Dr. Clifford says that these lessons tend to make “good citizens.” It is not at first sight apparent why we should go to the literature of an ancient, mendacious, polygamous, and bloodthirsty tribe for lessons in citizenship in a modern civilisation. Let us suppose, however, that the ingenious teacher has wrung a moral of truthfulness, fraternity, respect for women, self-reliance, and universal justice out of these peculiar records of ancient Judæa. Follow the child, in imagination, into the later years of citizenship. He hardly leaves the school before he learns that the whole Biblical scheme is very generally ridiculed, and is rejected even by large numbers of learned theologians. Before many years, at least, he is fairly sure to learn this. The prescriptions of the Sermon on the Mount he, of course, never had the slightest intention of observing. The teacher, even while he reads the quixotic counsels, knows, and possibly notes with approval, that the boy’s code is: “If any smite thee on the one cheek, smite him forthwith on both.” But the boy now learns that from the Creation to the Resurrection the whole story is seriously disputed and is rejected by the majority of well-educated people. He looks back on his “Bible lessons” and his teacher with derision, and he discards the whole authority of his code of conduct. Surely an admirable foundation for virtue and citizenship!
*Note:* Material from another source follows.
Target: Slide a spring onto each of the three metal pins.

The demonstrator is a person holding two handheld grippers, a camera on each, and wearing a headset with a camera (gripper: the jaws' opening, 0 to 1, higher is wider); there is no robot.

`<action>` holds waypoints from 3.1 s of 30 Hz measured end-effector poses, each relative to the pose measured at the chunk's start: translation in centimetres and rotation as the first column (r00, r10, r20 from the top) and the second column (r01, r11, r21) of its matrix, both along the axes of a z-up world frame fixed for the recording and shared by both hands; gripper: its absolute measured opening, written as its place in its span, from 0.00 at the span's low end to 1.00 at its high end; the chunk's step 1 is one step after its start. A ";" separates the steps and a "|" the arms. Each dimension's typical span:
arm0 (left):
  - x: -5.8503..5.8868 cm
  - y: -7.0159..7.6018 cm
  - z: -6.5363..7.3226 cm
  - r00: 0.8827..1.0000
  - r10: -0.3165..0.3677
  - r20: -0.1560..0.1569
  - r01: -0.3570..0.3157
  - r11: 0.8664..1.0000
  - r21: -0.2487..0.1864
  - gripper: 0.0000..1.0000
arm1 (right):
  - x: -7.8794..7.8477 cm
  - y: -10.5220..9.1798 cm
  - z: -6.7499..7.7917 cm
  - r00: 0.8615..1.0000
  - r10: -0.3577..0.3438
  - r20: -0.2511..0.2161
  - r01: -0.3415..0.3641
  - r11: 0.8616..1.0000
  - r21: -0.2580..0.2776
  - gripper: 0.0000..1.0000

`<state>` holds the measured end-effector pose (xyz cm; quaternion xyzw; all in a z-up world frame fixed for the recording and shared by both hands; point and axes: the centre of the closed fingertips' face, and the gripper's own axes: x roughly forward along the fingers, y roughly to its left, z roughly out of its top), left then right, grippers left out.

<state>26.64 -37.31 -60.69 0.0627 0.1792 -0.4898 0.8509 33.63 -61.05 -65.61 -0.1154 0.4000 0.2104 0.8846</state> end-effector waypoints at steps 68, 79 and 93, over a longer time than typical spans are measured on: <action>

Into the larger question of the relation of religious education and crime I cannot enter here. I have shown elsewhere that France, Victoria, and New Zealand, the countries with longest experience of secular education, have the best record among civilised nations in the reduction of crime. The carelessness of clerical writers as to the truth of their statements on this subject is appalling. There is not a tittle of reason in criminal statistics, or any other exact indications of national health, for retaining religious lessons in our schools. They are there merely because the clergy find it conducive to their prestige to have their sacred book enthroned with honour in the national scheme of education. As in the case of divorce, they ask us to maintain immorality in the name of religion. German schools are saturated with religious teaching, yet we have seen the issue of it all.
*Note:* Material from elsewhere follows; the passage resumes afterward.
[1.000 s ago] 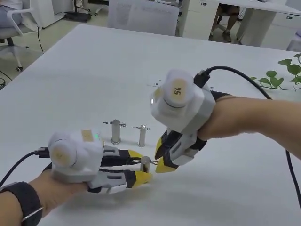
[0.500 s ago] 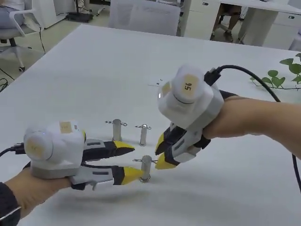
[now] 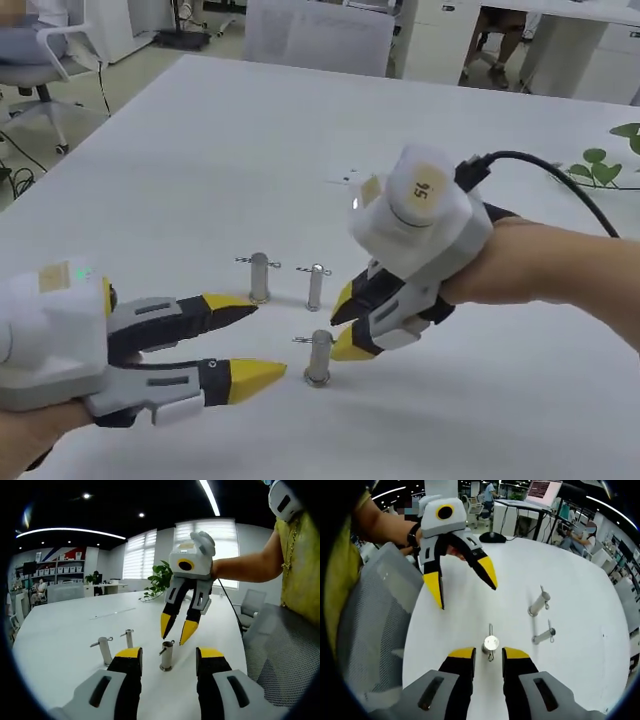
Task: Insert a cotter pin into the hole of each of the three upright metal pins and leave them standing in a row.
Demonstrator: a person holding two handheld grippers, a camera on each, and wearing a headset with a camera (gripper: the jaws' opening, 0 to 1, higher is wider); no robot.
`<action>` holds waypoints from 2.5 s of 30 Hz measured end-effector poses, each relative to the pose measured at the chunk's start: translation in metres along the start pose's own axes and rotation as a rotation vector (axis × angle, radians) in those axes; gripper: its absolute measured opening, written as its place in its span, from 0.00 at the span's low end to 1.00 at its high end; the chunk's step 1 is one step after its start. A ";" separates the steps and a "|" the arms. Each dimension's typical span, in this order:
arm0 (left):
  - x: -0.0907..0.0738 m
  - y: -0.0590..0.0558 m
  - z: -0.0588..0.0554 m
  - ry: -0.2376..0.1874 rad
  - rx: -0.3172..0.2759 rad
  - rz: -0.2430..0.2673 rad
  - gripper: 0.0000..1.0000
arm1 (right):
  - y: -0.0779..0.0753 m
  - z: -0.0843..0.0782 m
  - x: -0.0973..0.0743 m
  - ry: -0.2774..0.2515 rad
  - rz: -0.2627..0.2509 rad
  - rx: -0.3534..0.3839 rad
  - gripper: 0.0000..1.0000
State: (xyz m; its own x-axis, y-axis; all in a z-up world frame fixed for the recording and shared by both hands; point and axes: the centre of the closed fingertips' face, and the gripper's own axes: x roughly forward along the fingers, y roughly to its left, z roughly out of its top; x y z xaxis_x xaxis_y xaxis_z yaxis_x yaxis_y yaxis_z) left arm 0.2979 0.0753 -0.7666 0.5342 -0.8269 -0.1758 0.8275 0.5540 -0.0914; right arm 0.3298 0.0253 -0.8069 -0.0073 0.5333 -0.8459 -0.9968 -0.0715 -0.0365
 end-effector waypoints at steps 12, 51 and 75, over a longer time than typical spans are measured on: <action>-0.007 -0.006 -0.004 0.006 -0.011 0.026 0.39 | -0.005 0.004 0.018 -0.026 -0.001 0.019 0.23; -0.017 0.011 -0.016 0.047 -0.082 0.136 0.73 | -0.003 0.001 0.030 -0.028 0.016 0.016 0.16; -0.021 0.021 -0.023 0.088 -0.123 0.188 0.88 | -0.008 -0.004 0.027 -0.008 0.012 0.018 0.12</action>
State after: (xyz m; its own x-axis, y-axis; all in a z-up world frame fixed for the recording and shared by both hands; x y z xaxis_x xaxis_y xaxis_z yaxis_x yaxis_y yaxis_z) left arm 0.3004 0.1063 -0.7872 0.6554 -0.6994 -0.2851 0.6847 0.7096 -0.1665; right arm 0.3381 0.0364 -0.8315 -0.0199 0.5388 -0.8422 -0.9979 -0.0630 -0.0167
For one hundred years our English school-system has been hampered and perverted by this clerical insistence on religious lessons. Parents, they sometimes say, desire it; but when the Trades Union Congress, the only large body of parents which ever pronounced on the subject, repeatedly voted for secular education, by overwhelming majorities, the clergy, through the minority of their followers, could only secure the exclusion of the subject from the agenda. Neither do the majority of teachers desire it; while educationists, as a whole, resent this grievous complication of their work. Nothing but the complete secularisation of all schools receiving funds from the nation or municipality will enable us to advance. The clergy must do their own work on their own premises. The moral pretext is a thin disguise of an effort to use the nation’s resources and authority for the purpose of attaching children to the churches.